Mediaba la semana y el cansancio se hacía sentir. Eran las ocho de la noche y la jornada laboral había estado repleta de actividades, cientos de cosas se enredaron en su cabeza durante todo el día. Reunirse con tal, escribir aquello, leer lo otro. Típicas tareas en un típico día en su vida.
Había algo raro en el aire, el calor había disminuido y se sentía una brisa fresca, casi podía confundirse con una nochecita de otoño, sólo que los 36 grados de térmica que habían asediado a la ciudad por la tarde indicaban claramente que no lo era. Pocos locales permanecían abiertos. Era una noche extraña, ya casi no quedaba gente corriendo por las veredas de Avenida Callao.
Qué bueno, pensó. No iba a tener que someterse al zigzagueo habitual para no ser arrojado por algún transeúnte distraído.
Afortunadamente ya estaba regresando a casa, otro día culminaba… pero ante el escenario que se le presentaba, decidió caminar algunas cuadras antes de subirse al sofocante mundo del subterráneo porteño.
Tranquilo, escuchándola como siempre y perdiéndose en sus tonos celestiales, caminaba lento, tranquilo, mirando a la nada.
Detuvo su pensamiento y lo posó en un edificio recientemente restaurado. Había sido grande, la inversión, era evidente.

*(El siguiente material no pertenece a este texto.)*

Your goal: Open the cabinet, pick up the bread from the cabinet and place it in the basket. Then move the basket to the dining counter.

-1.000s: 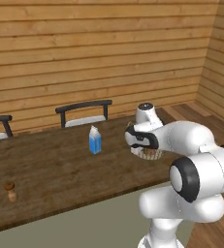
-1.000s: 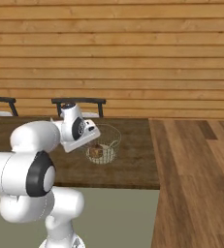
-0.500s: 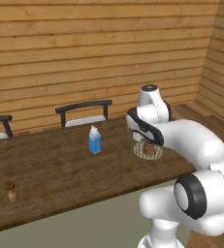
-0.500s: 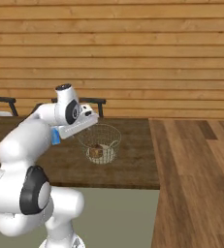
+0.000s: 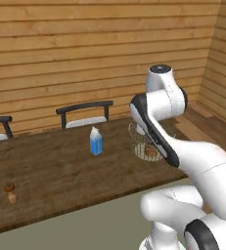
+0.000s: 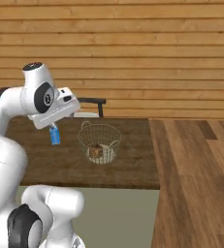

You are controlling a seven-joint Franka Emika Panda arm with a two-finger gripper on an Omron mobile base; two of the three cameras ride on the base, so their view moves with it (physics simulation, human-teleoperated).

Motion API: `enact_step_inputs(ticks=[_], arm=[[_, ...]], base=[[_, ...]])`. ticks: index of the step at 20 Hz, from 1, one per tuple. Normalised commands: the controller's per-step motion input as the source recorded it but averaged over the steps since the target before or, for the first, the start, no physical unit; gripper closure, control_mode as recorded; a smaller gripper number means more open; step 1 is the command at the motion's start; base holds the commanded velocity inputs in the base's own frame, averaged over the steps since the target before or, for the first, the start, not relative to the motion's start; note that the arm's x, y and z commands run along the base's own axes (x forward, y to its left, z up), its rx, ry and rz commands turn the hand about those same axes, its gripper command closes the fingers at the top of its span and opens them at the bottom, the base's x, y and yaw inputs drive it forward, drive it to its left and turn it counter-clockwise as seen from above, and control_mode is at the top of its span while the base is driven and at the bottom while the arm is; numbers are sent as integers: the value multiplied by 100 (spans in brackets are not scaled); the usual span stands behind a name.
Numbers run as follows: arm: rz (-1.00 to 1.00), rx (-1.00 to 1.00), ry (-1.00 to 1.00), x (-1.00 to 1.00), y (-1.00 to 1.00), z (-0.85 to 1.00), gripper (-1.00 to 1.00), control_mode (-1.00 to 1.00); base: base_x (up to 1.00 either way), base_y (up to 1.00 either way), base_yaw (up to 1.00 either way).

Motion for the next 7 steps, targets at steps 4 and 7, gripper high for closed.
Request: enact_step_inputs(ticks=[4, 7], arm=[[0, 0, -14, -89, 43, 44, -100, -100], [0, -7, -1, -24, 56, 4, -100, -100]], base=[[0, 0, 0], [0, 0, 0]])
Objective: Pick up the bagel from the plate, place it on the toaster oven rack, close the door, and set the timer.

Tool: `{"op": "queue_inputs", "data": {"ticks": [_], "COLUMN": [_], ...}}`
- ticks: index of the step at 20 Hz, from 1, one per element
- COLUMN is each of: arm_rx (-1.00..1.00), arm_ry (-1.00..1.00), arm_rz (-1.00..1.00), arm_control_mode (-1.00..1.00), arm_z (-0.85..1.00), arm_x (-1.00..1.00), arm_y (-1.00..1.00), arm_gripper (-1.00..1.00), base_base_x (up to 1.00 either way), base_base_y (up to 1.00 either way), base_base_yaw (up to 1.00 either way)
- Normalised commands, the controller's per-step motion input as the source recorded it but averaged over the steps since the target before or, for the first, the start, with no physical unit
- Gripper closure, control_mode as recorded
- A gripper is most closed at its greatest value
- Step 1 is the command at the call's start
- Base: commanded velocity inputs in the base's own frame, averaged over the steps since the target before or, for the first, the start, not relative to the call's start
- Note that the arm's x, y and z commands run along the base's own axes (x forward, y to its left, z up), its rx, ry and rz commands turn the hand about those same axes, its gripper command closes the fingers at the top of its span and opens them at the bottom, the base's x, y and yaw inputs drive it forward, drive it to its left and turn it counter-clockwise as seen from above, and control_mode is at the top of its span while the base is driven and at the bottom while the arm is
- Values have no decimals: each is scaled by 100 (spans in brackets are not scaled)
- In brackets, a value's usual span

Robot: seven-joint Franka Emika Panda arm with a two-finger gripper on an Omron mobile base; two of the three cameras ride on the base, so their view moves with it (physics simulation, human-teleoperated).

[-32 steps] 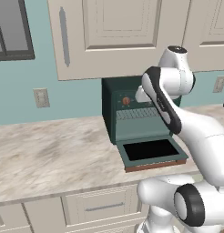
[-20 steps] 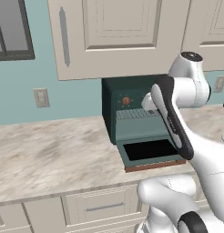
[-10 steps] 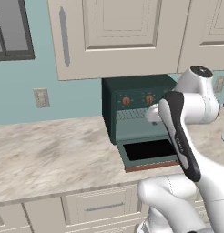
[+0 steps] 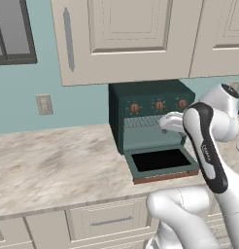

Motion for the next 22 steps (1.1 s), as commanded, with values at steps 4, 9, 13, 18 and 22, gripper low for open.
{"op": "queue_inputs", "data": {"ticks": [4,9,13,18,22], "arm_rx": [13,9,21,27,26], "arm_ry": [-21,-11,-2,-1,-5], "arm_rz": [-7,-30,-3,1,5], "arm_control_mode": [-100,-100,-100,-100,-100], "arm_z": [-16,-20,-1,0,0], "arm_x": [27,38,47,54,39], "arm_y": [-30,-6,-9,-3,-13], "arm_gripper": [-100,-100,-100,-100,-100], "base_base_x": [0,0,0,0,0], "base_base_y": [0,0,0,0,0], "base_base_yaw": [0,0,0,0,0]}}
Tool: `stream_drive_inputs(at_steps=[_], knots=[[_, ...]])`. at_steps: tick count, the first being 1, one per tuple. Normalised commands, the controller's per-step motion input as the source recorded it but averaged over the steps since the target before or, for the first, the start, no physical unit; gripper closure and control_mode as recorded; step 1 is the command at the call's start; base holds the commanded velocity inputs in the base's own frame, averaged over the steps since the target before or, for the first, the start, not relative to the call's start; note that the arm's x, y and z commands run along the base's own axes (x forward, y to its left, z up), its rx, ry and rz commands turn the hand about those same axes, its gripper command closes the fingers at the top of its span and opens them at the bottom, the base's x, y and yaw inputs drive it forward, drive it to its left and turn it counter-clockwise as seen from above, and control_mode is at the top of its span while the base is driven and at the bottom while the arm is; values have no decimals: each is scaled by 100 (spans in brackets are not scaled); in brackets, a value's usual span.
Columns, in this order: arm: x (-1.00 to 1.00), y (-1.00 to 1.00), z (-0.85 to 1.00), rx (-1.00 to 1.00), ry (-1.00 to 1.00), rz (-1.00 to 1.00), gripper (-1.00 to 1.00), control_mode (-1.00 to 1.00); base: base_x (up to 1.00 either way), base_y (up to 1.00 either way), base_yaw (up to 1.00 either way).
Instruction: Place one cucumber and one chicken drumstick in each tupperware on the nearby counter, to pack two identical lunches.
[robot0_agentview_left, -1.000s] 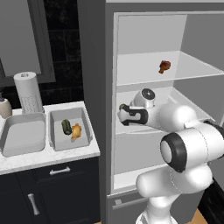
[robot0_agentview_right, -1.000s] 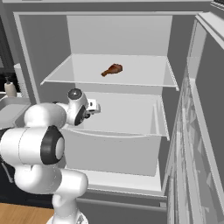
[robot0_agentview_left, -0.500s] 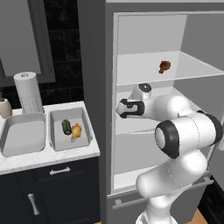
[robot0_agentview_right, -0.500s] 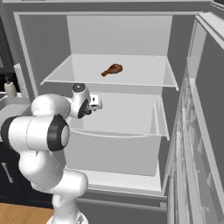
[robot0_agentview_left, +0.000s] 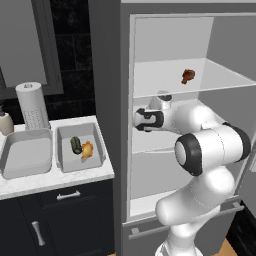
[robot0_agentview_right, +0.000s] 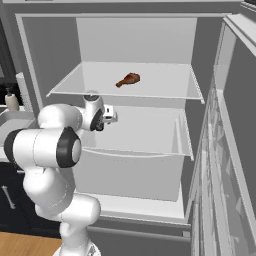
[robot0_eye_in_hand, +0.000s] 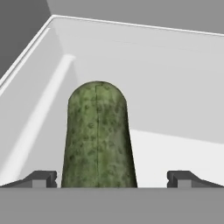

Le causo estupor ver ese colosal hotel de muchas estrellas totalmente renovado, reluciente y a los tres metros de la puerta una familia durmiendo en el pórtico del edificio contiguo. Que contraste más irónico, se dijo.
En ese momento giró su vista para rodear a dos adolescentes que caminaban en sentido contrario, y fue ahí que se congeló. La mirada se clavó en su figura, unos 10 metros delante de él, caminando directamente hacia él. La sensación que lo invadió fue similar a la de un niño cuando ve debajo del árbol de navidad su regalo. No podía evitar fijar su vista en el caminar acelerado y a la vez elegante. Era un ser diferente. Tenía algo en su andar, en su rostro, en sus ojos. ¿En sus ojos?. Estaba devolviéndole la mirada!
En segundos pensó en sostenerla, retirarla, sonreír, mirar fijo hacia adelante. No sabía como reaccionar. ¿Cuántas veces nos ha ocurrido que caminando, en el colectivo o en el subte nos hemos detenido a observar a alguien que nos resulta interesante? ¿Cuántas veces hemos divagado pensando en qué podría ocurrir, cómo iniciaríamos una conversación en casos similares?
Perdido en todos estos delirios se dio cuenta que estaban por cruzar lado a lado, y las miradas seguían fijas la una en la otra. Temblaba. Latía escandalosamente su corazón, le sudaban las manos.
Se cruzaron con un ritmo más lento, y continuaron su paso.
¿Estaba bien darse vuelta, ver si aún estaba ahí?. ¿También se habría girado, se volverían a encontrar sus miradas?.
No lo pensó más, me doy vuelta, se dijo. Y allí estaba. También había disminuido su marcha y se había girado. Las miradas otra vez entrelazadas. Y sonrieron. Ambos.
Este es el punto en el que más de una vez todos nos encontramos y debemos resolver la gran incógnita: ¿Volvemos y le hablamos?.
No estaba dispuesto en ésta ocasión a reprocharse después porqué no había regresado. Afortunadamente, parece que los dos pensaron de manera similar.
Alli estaban, frente a frente. Las miradas seguían la una perdida en la otra.
Hola, le dijo.
Hola, le respondió. Y ambos sonrieron nuevamente.